Такое понимание жизни помогало ему не терять до конца душевного равновесия, быть циничным, когда требовали обстоятельства, и одновременно воспринимать происходящее по принципу: что Бог ни делает – к лучшему. В результате прошлое и настоящее в его жизни были хотя и разных цветов, однако соединяли эту жизнь в единое целое. А как же тогда должен чувствовать себя Яковлев, думал Грегор Викторович. Если у человека наступило прозрение, если он увидел, что всю жизнь служил дьяволизму и вот теперь, глянув в своё прошлое, отшатнулся от него, как от провала, из которого прёт жуткий смрад, то, что человеку остаётся делать? Путь известный. Он идёт до ближайшего дерева, нижний сук которого отходит параллельно земле, накидывает верёвку и вешается. Как Иуда.
Но не пойдёт Александр Николаевич, не пойдёт, злорадно подумал Янкин. Маска стала его лицом, а лицо маской. Сейчас он говорит, что ложь пронизывала всю систему, а кто, как не он, эту ложь насаждал. Ненавидя социализм, требовал уважения к нему. Считал все работы Ленина «бреднями», однако не переставал цитировать их. Презирая кормящий его народ, заедал это невыносимое презрение бутербродами с чёрной икрой и белужьим боком по копеечной цене в спецбуфете. Критиковал бесчеловечную систему, но так, что критику эту слышал только белужий бок, который он жевал. А доев и вытерев губы салфеткой, шёл на трибуну, чтобы громить американский империализм и внутренних отщепенцев, сомневающихся в исключительной человечности советского строя.

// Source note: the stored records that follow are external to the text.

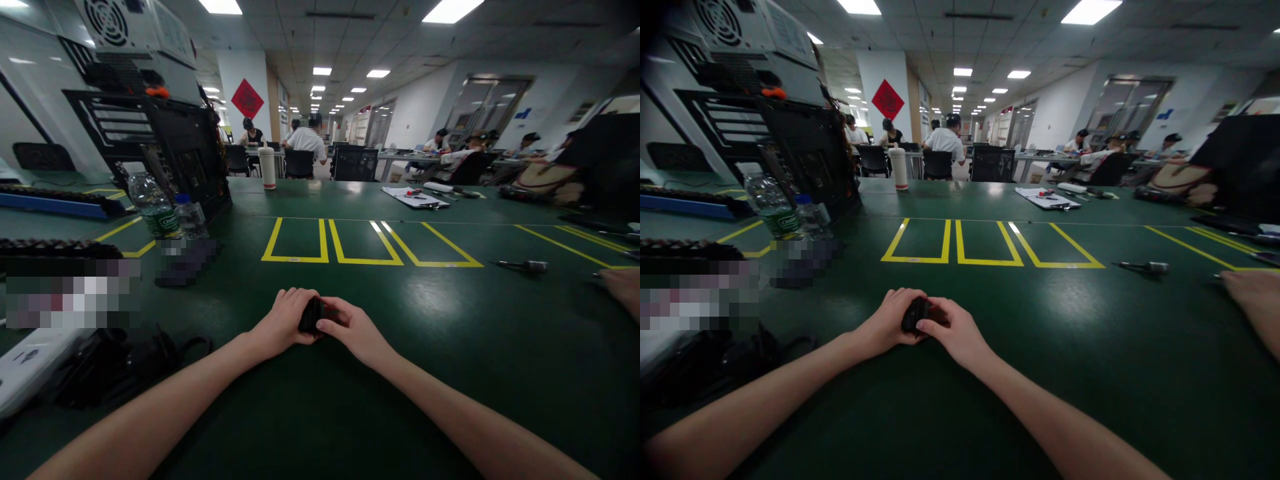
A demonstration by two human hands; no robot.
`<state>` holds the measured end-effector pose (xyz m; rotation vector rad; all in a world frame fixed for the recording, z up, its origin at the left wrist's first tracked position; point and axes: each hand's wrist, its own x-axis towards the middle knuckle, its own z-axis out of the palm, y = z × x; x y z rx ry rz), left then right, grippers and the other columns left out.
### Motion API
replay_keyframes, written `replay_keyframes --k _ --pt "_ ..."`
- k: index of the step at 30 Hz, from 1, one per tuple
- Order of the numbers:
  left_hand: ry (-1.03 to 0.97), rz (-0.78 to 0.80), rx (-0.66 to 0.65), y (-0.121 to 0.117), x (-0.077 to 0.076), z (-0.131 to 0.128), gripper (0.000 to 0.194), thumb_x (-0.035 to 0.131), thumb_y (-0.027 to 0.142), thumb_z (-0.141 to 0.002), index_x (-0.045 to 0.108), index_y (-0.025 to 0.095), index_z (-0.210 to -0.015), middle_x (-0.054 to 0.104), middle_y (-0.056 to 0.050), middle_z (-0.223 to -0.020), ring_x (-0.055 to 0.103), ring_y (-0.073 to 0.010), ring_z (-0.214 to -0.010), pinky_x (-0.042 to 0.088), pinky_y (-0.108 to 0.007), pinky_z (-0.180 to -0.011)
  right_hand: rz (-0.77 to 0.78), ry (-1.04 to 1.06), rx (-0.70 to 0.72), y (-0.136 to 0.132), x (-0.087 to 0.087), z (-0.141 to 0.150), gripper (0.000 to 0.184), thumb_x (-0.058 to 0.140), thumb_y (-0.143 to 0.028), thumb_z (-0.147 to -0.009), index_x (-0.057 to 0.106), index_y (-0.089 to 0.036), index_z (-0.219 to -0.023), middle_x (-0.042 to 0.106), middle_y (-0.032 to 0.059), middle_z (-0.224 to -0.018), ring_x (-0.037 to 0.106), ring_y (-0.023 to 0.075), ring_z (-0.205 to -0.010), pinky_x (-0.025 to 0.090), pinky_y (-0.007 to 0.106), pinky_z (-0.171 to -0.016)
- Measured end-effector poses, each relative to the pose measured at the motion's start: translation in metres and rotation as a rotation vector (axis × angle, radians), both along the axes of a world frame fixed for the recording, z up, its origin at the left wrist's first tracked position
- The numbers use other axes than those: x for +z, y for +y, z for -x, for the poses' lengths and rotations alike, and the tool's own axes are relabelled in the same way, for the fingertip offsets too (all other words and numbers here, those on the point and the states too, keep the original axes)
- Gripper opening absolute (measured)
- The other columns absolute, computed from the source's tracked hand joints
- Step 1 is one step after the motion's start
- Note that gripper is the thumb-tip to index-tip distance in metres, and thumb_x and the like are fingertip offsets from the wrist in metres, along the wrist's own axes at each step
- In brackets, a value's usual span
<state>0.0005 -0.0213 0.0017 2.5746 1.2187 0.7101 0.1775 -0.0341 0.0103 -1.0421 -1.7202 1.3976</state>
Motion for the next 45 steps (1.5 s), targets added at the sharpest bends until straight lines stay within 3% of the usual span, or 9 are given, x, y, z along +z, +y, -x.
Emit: replay_keyframes --k 3,8,12,20,26,32,37,45 --pt "0.015 -0.009 0.002 -0.0009 0.0013 -0.0001 0.055 0.067 0.027 -0.060 0.039 0.019 -0.106 0.051 -0.004 -0.098 0.047 -0.0208 -0.087 0.032 -0.031 -0.072 0.020 0.017 -0.014 0.0011 -0.0025 0.0054 0.042 0.062 -0.029 -0.067 0.047 -0.022 -0.106 0.054 0.0031 -0.098 0.055 0.0181 -0.089 0.046 0.036 -0.077" --pt "0.024 -0.002 -0.011 -0.0024 0.0040 0.0003 0.055 0.068 0.025 -0.060 0.038 0.020 -0.106 0.051 -0.004 -0.099 0.047 -0.0213 -0.088 0.032 -0.031 -0.072 0.031 0.061 -0.022 -0.0010 -0.0014 0.0069 0.031 0.064 -0.030 -0.065 0.049 -0.018 -0.089 0.056 0.0018 -0.092 0.056 0.0176 -0.085 0.048 0.035 -0.075" --pt "0.017 -0.010 -0.015 -0.0024 0.0035 0.0006 0.055 0.067 0.027 -0.061 0.038 0.019 -0.107 0.051 -0.005 -0.100 0.047 -0.0212 -0.088 0.032 -0.031 -0.073 0.080 0.123 0.005 -0.0054 0.0027 0.0046 0.023 0.056 -0.030 -0.072 0.049 -0.019 -0.092 0.055 0.0023 -0.095 0.056 0.0170 -0.089 0.047 0.034 -0.078" --pt "0.010 -0.002 0.008 0.0003 -0.0012 -0.0001 0.057 0.067 0.028 -0.060 0.037 0.019 -0.108 0.051 -0.005 -0.101 0.047 -0.0219 -0.089 0.032 -0.032 -0.074 0.165 0.122 0.001 -0.0015 0.0004 0.0025 0.032 0.059 -0.029 -0.070 0.048 -0.019 -0.098 0.055 0.0036 -0.096 0.054 0.0176 -0.093 0.044 0.037 -0.082" --pt "0.020 -0.010 -0.005 -0.0011 0.0019 0.0003 0.056 0.067 0.028 -0.061 0.037 0.019 -0.108 0.051 -0.004 -0.100 0.047 -0.0211 -0.088 0.032 -0.031 -0.074 0.086 0.087 0.010 -0.0029 0.0006 0.0022 0.029 0.062 -0.026 -0.068 0.050 -0.020 -0.093 0.055 0.0018 -0.099 0.054 0.0174 -0.094 0.043 0.037 -0.084" --pt "0.008 -0.015 -0.029 -0.0012 0.0029 -0.0001 0.057 0.068 0.030 -0.060 0.037 0.019 -0.107 0.051 -0.004 -0.099 0.047 -0.0205 -0.087 0.033 -0.031 -0.072 0.068 0.116 0.016 -0.0037 0.0006 0.0014 0.019 0.053 -0.031 -0.075 0.050 -0.019 -0.091 0.056 0.0013 -0.094 0.056 0.0166 -0.090 0.046 0.036 -0.081" --pt "-0.024 0.005 -0.031 -0.0013 0.0036 -0.0008 0.055 0.067 0.028 -0.062 0.038 0.019 -0.107 0.051 -0.004 -0.100 0.047 -0.0204 -0.088 0.033 -0.030 -0.073 0.025 0.115 0.032 -0.0040 0.0010 0.0011 0.022 0.056 -0.023 -0.073 0.049 -0.021 -0.093 0.055 0.0009 -0.100 0.054 0.0173 -0.097 0.045 0.035 -0.083" --pt "-0.018 0.028 -0.023 -0.0014 0.0042 -0.0013 0.055 0.067 0.028 -0.062 0.038 0.019 -0.108 0.051 -0.004 -0.101 0.047 -0.0213 -0.088 0.033 -0.032 -0.074 0.002 0.111 0.053 -0.0033 -0.0008 0.0028 0.025 0.057 -0.024 -0.073 0.046 -0.021 -0.095 0.052 0.0015 -0.101 0.056 0.0174 -0.092 0.048 0.035 -0.079"
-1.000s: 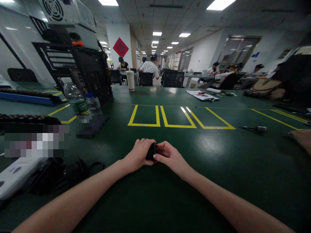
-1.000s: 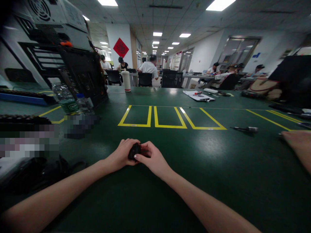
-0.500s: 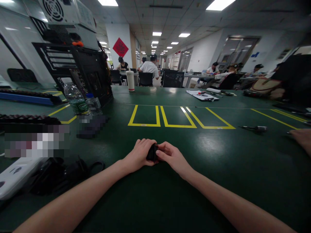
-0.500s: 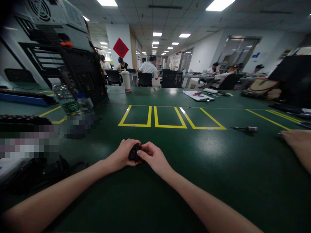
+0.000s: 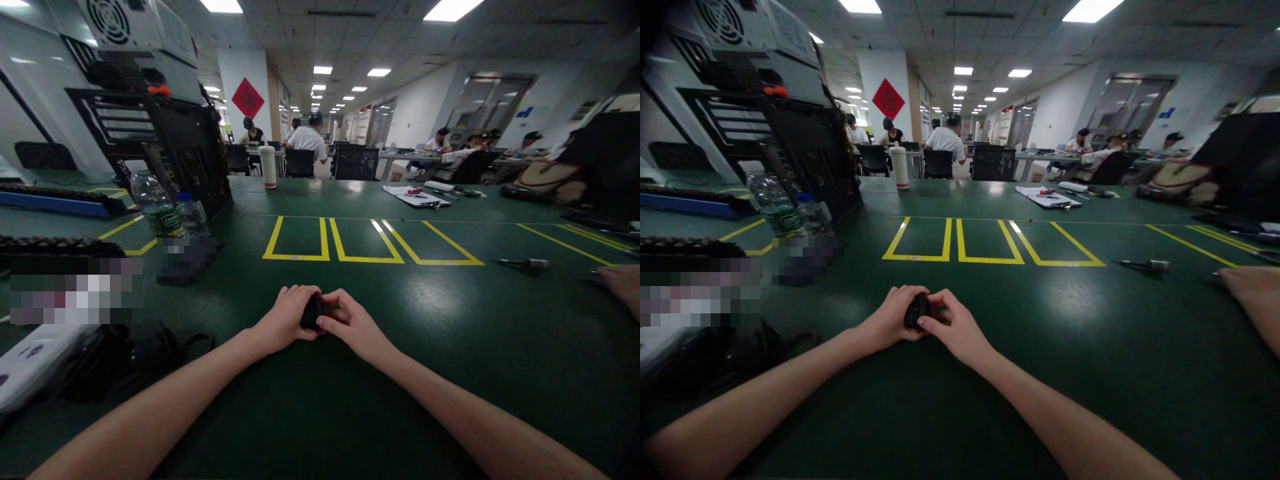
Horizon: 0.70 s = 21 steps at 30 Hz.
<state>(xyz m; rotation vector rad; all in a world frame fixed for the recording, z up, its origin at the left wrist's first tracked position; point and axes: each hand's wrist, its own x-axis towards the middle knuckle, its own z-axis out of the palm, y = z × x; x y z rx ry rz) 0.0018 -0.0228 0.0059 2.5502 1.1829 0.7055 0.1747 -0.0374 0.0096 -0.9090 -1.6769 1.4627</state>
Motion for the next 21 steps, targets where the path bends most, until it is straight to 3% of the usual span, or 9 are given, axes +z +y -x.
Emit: replay_keyframes --k 7,13,21 --pt "0.026 0.015 -0.027 -0.0058 0.0098 0.0013 0.053 0.063 0.030 -0.066 0.037 0.019 -0.110 0.050 -0.006 -0.103 0.047 -0.0216 -0.090 0.034 -0.033 -0.075 0.046 0.067 0.034 0.0025 -0.0033 -0.0009 0.027 0.060 -0.022 -0.070 0.047 -0.021 -0.093 0.053 0.0012 -0.100 0.055 0.0180 -0.093 0.048 0.035 -0.078" --pt "0.005 -0.013 0.001 -0.0027 0.0026 0.0008 0.056 0.066 0.031 -0.062 0.038 0.019 -0.109 0.051 -0.005 -0.101 0.047 -0.0217 -0.090 0.033 -0.032 -0.075 0.007 0.058 -0.024 0.0012 0.0008 0.0000 0.015 0.054 -0.027 -0.075 0.049 -0.019 -0.088 0.054 0.0010 -0.092 0.056 0.0160 -0.089 0.047 0.033 -0.078" --pt "0.003 0.021 -0.021 -0.0041 0.0062 0.0009 0.053 0.064 0.029 -0.065 0.037 0.020 -0.110 0.051 -0.005 -0.103 0.047 -0.0214 -0.090 0.033 -0.032 -0.075 0.038 -0.040 0.014 0.0018 0.0002 -0.0022 0.026 0.055 -0.022 -0.075 0.045 -0.021 -0.099 0.051 0.0024 -0.101 0.054 0.0172 -0.094 0.047 0.036 -0.081"
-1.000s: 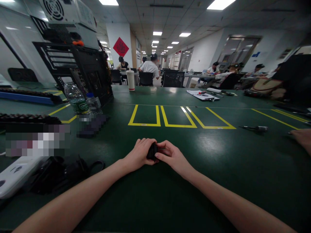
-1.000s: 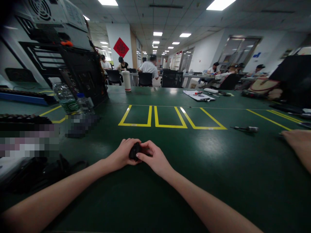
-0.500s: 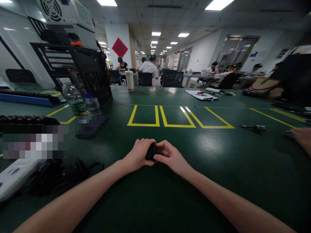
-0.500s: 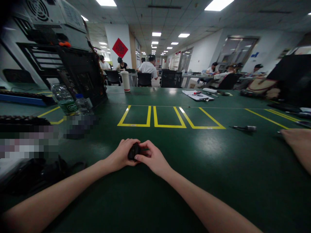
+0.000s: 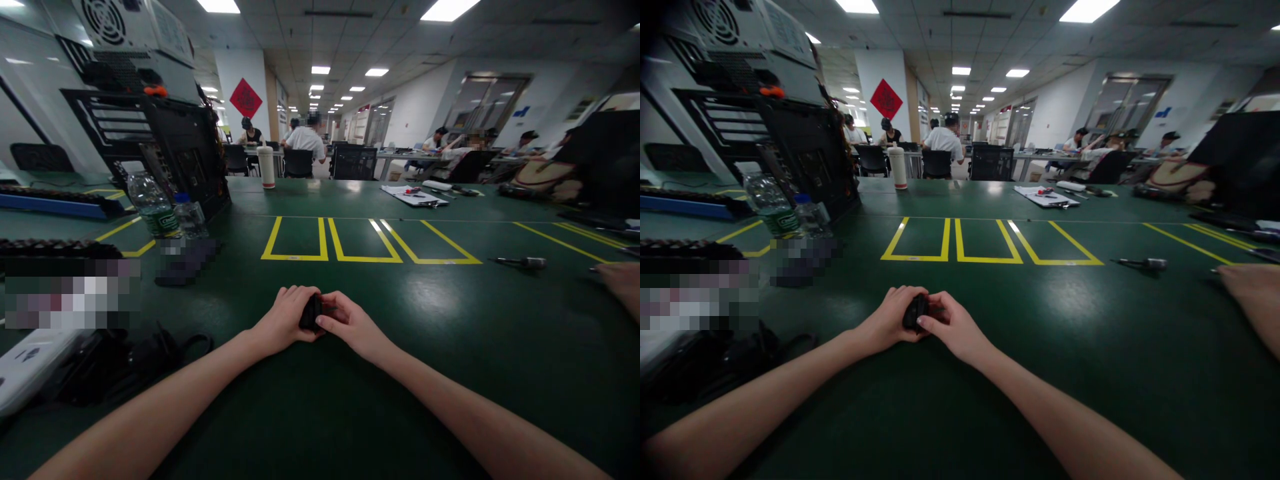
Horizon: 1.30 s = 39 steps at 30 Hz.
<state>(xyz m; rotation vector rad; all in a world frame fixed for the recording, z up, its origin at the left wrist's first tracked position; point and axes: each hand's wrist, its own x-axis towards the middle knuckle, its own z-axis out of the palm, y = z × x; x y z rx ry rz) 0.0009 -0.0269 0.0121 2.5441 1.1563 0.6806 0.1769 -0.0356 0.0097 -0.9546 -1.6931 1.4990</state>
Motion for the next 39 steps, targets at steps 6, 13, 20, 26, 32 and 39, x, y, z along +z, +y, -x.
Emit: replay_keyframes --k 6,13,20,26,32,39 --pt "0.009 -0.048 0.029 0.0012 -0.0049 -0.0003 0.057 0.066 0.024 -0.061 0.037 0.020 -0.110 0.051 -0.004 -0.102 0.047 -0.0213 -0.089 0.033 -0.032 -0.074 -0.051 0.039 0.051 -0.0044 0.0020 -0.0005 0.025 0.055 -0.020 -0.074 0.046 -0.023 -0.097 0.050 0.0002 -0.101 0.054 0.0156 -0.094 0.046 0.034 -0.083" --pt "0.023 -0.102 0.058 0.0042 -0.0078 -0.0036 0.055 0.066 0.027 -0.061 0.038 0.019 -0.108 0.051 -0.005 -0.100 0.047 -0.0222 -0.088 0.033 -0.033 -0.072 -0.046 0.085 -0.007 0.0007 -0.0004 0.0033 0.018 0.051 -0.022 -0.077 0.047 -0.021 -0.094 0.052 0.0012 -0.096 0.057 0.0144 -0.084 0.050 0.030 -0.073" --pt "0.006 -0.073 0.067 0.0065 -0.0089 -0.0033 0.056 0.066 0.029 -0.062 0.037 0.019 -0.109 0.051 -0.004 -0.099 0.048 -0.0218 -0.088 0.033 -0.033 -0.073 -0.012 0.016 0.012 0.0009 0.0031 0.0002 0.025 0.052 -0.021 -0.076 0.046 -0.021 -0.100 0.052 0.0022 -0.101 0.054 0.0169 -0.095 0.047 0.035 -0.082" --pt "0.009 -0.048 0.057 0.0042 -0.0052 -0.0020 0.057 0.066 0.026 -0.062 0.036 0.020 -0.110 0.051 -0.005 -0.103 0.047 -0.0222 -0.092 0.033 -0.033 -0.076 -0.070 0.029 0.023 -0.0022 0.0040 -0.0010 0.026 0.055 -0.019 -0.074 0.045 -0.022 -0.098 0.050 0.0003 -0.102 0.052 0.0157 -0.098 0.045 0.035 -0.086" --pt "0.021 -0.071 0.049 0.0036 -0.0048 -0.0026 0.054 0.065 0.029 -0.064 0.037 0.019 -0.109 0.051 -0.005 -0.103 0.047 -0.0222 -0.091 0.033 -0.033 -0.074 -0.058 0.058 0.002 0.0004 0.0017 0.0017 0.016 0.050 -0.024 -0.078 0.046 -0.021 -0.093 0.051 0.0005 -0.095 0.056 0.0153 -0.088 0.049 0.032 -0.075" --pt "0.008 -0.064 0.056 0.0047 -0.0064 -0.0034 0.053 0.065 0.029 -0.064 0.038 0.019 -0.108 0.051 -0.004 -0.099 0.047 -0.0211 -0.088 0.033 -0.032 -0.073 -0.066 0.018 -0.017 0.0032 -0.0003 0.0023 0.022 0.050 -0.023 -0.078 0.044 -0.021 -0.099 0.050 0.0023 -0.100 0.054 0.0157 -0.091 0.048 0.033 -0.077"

– Грешники мы все, Наташа, большие грешники. Белое называли чёрным, хотя понимали, как уродуем людей с нормальным зрением. Я сам то и дело выходил на панель. Проституировал, даже когда клиент не просил. Но теперь я свободен. Теперь – я другой… Отбросил, што против совести… Ой, какие мы большие грешники!.. И всё же среди нас есть те, кого, быть может, простят на том Большом суде… Пожарят для начала на адовой сковородке и со временем простят. А есть, которым придётся до бесконечности кипеть в смоле. Хотя, может, и там они окажутся при службе… Пристроятся между котлом и сковородкой. Злые чертям тоже нужны. А Яковлев злой… Когда вслушаешься в него, думаешь – хорошо, што бодливой корове Бог рогов не дал. Дал бы – многие умылись кровью. У него если противники, то это политическое быдло, шпана, если патриоты, то обязательно ряженые. Любимое слово – «кувалда». Вот бы он ею помахал, дай такую возможность. Я как-то подумал: живи Александр Николаич во времена Октябрьского переворота, наверняка взял бы себе псевдоним Кувалдин. Они любили называться покрепче, пострашней. Сталин – это вроде как стальной. Молотов, ну, это и так ясно. А он был бы Кувалдин. Причём, с его прорывающейся иногда злобой к недругам, с его глубинной жестокостью – о-о-о! он бы поработал кувалдой.